The European Union has called the supply cut “completely unacceptable” and demands restoration and resolution between Kiev and Moscow, effective immediately. Of course, problems of this kind are nothing new and history is repeating itself after the similar 2006 emergency, in which Gazprom (the largest extractor of natural gas in the world and the largest Russian company) shut down the pipeline from the Ukraine in 2006, causing a reduction in flow to the rest of Europe by as much as 40%.
In the aftermath of the previous crisis, Gazprom had already embarked on plans for pipelines Nord Stream and South Stream that bypass Ukraine and Belarus, former Soviet states currently unavoidable in transit routes and signing up in their place big European partners from Italy, Germany and Holland.
Nonetheless, the EU has major apprehensions regarding security of supply and now has its own pipeline planned: Nabucco will bring gas from Central Asia and the Caspian across Turkey into the European Union. Its capacity, however, would meet a mere 5% maximum of Europe’s needs. Basically, Gazprom is indispensable to Europe, hence European companies and governments actively endorsing its two projects for new pipelines. Austria is likely to serve as a hub for both. EU officials say that even during the Cold War the Russian gas supply was stable, so it seems more sensible to rely on Gazprom than potentially unstable sources such as Turkmenistan and Uzbekistan. A Prague summit on Nabucco is due at some point during the Czech EU presidency.
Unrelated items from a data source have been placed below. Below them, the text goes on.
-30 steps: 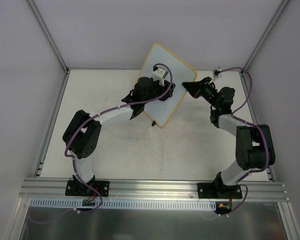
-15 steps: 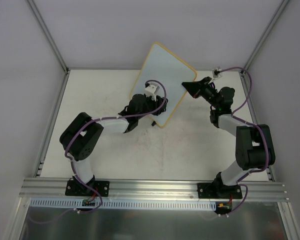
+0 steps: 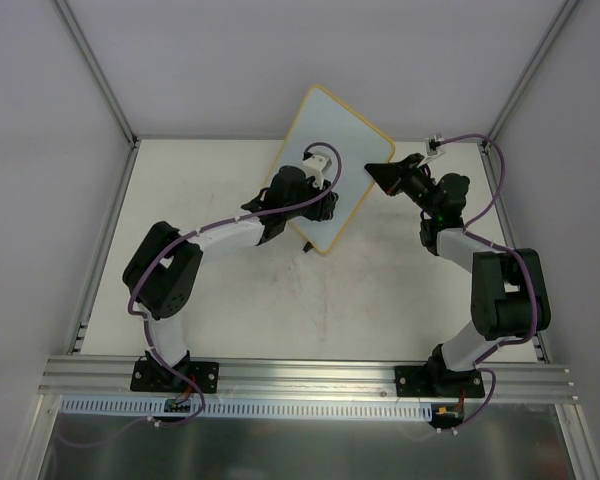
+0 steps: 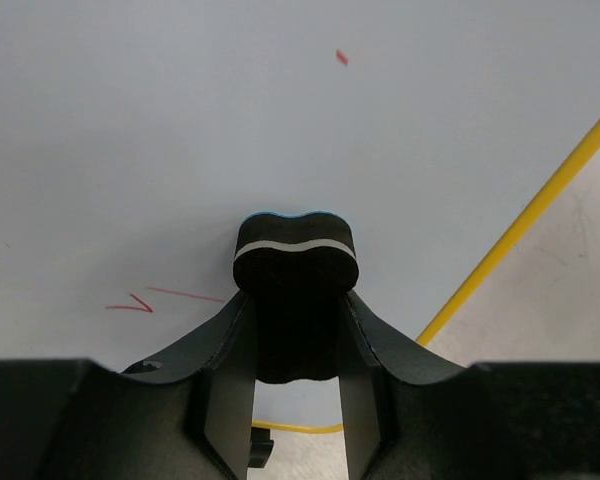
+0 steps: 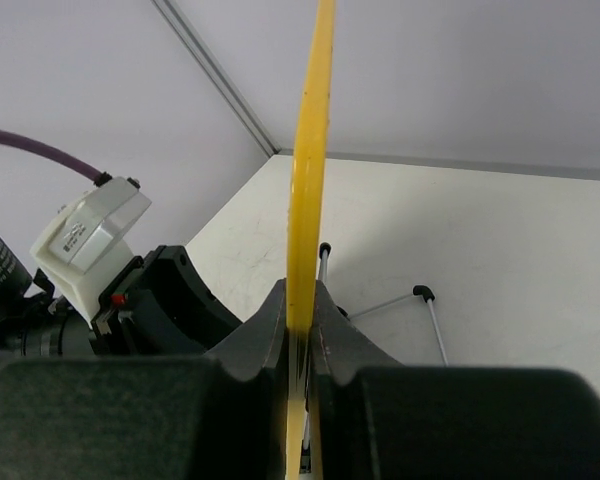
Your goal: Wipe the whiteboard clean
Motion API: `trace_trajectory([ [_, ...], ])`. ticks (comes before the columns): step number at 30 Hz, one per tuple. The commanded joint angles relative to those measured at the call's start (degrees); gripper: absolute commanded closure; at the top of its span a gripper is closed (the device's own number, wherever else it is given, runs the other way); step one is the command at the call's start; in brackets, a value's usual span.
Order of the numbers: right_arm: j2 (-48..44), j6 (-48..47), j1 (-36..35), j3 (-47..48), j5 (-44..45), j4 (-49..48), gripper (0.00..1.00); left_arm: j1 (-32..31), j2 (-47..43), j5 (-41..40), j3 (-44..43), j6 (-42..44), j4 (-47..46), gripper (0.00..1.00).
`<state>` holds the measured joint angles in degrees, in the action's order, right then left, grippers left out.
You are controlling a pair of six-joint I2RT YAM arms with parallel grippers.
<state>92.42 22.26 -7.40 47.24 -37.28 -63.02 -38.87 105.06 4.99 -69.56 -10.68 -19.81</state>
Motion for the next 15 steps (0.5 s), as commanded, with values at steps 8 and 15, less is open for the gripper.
trace_trajectory([
  [8,-0.84,-0.82,-4.2,0.22,-14.4,-1.22,1.0,4.06,4.45,0.62,-23.85,3.65,5.92,1.0],
  [15,-0.66,-0.82,-4.29,0.39,-14.32,-1.22,1.0,5.83,7.18,5.36,-29.4,1.98,7.42,1.0],
])
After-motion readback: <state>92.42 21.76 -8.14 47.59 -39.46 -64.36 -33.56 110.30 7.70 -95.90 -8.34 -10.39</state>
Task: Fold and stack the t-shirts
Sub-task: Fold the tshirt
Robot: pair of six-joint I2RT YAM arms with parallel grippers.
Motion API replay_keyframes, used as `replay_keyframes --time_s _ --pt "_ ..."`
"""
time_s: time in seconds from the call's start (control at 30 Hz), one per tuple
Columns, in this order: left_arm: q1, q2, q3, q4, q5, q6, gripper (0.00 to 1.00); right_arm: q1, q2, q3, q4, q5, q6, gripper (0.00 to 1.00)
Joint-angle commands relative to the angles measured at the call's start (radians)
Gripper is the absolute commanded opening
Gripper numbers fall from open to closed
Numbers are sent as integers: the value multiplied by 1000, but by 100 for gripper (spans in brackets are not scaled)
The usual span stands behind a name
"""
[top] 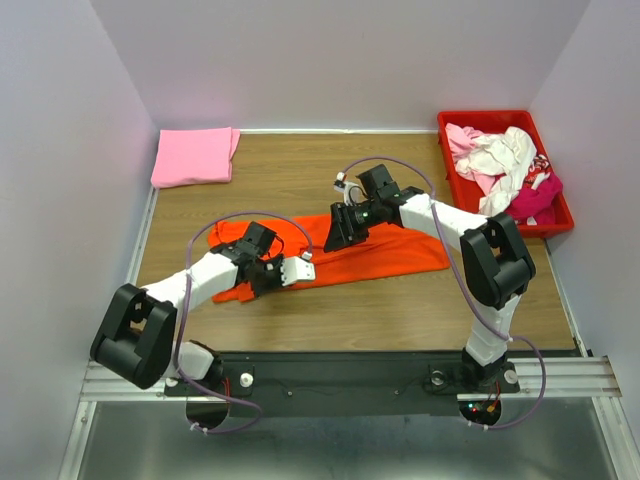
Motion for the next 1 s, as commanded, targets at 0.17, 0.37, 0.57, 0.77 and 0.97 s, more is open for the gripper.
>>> replay_keyframes --time_s 0.17,0.37,0.57,0.77,0.97 --pt "26 31 54 -64 61 35 34 6 -17 -6 3 -24 -11 51" --pt "37 26 73 -95 79 47 40 6 -14 -5 2 -28 -12 51" --pt "54 35 87 -95 85 49 34 6 -14 -5 2 -33 -12 51" --pt "66 54 97 -98 88 58 27 6 -14 -8 0 -34 -12 51" --pt "84 40 125 -121 97 64 14 4 -19 -12 0 -33 -15 51"
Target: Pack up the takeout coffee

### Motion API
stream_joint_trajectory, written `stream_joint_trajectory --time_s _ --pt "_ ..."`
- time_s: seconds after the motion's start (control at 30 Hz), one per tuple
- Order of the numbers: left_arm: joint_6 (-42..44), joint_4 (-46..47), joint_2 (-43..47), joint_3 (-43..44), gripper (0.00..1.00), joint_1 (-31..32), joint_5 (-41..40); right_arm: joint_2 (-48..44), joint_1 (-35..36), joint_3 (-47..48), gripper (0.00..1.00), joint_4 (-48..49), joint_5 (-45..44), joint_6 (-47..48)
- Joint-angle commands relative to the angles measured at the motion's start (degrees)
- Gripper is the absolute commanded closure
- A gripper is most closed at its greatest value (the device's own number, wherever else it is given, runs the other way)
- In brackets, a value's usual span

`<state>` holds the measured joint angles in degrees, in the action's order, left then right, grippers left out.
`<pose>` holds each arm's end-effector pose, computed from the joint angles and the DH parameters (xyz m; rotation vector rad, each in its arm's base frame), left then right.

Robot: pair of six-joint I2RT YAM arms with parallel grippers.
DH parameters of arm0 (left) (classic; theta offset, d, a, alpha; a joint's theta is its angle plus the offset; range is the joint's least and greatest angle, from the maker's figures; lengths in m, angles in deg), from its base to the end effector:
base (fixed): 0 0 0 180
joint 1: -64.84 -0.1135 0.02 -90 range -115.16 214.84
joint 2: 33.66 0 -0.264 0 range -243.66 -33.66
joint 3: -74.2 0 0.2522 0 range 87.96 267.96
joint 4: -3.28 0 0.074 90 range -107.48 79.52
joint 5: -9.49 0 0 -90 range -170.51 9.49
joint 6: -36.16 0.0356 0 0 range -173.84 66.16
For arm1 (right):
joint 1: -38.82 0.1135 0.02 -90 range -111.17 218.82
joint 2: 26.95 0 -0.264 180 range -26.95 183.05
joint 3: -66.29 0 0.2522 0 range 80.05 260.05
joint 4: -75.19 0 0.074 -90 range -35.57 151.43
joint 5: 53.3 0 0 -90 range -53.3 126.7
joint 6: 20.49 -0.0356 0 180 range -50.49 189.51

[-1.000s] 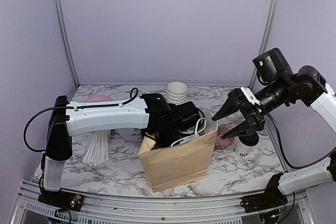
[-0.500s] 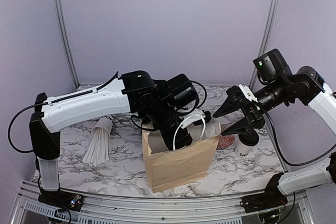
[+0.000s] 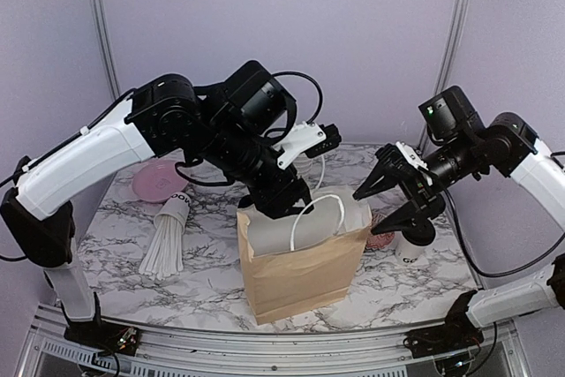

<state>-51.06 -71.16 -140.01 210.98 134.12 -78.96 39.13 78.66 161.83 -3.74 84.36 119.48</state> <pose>0.1373 -0.3657 0.4184 1.4344 1.9485 -0.5903 0.1338 0.1459 0.4044 -1.8267 1.3191 0.9059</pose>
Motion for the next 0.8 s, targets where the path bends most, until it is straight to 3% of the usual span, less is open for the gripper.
stream_joint_trajectory --time_s 0.0,0.27,0.6,0.67,0.77 --pt "-2.2 1.42 5.47 -0.28 0.44 -0.02 -5.67 2.78 0.0 -0.53 0.32 0.74 4.69 -0.76" --pt "-8.1 7.02 10.21 -6.54 0.37 -2.58 -13.31 5.61 5.84 1.31 0.3 4.72 1.79 -3.95" --pt "-11.38 15.18 5.23 -9.29 0.34 -10.6 -2.98 8.86 8.79 3.65 0.35 7.16 0.77 -6.88" --pt "-11.16 17.56 4.21 -9.18 0.37 -11.97 2.69 9.12 9.31 4.3 0.39 7.11 0.99 -6.82" --pt "-10.81 19.42 1.85 -7.17 0.49 -13.04 7.69 9.58 9.47 6.26 0.45 5.24 1.24 -5.73"
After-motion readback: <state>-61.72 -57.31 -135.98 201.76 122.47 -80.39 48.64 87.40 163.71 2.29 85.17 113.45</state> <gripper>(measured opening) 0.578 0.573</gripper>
The situation is still far from resolved and is developing hour to hour: in a German television interview Russian Prime Minister Vladimir Putin claims Europe now has “to give out a clear and comprehensible signal […] to Ukraine so that (Kiev) behaves in a normal and civilised way”. Furthermore, Slovakia announced over the weekend it will restart a nuclear reactor which was shut down recently in accordance with its EU accession treaty. “We are aware that this is a violation of the accession agreement, but this is happening at a time of crisis,” said Slovakian Prime Minister Robert Fico, quoted by Reuters.
The Slovak government’s decision has riled Austria, whose environment minister urged the European Commission to take action. Moreover, it may intensify tension in a meeting of EU energy ministers today (12th January), where short-term help for member states hit by the Russian gas cut-off will be agreed and longer-term strategies discussed to avoid more repeat scenarios. After all, the problems of 2006 are too much in the recent past to have been forgotten and “never two without three”* is a quintessential European saying that could prove disastrous if measures aren’t swiftly taken to prevent it playing out.
*Old French proverb “jamais deux sans trois”; also Italian “Mai due senza tre” and translated/commonly used in most other European languages.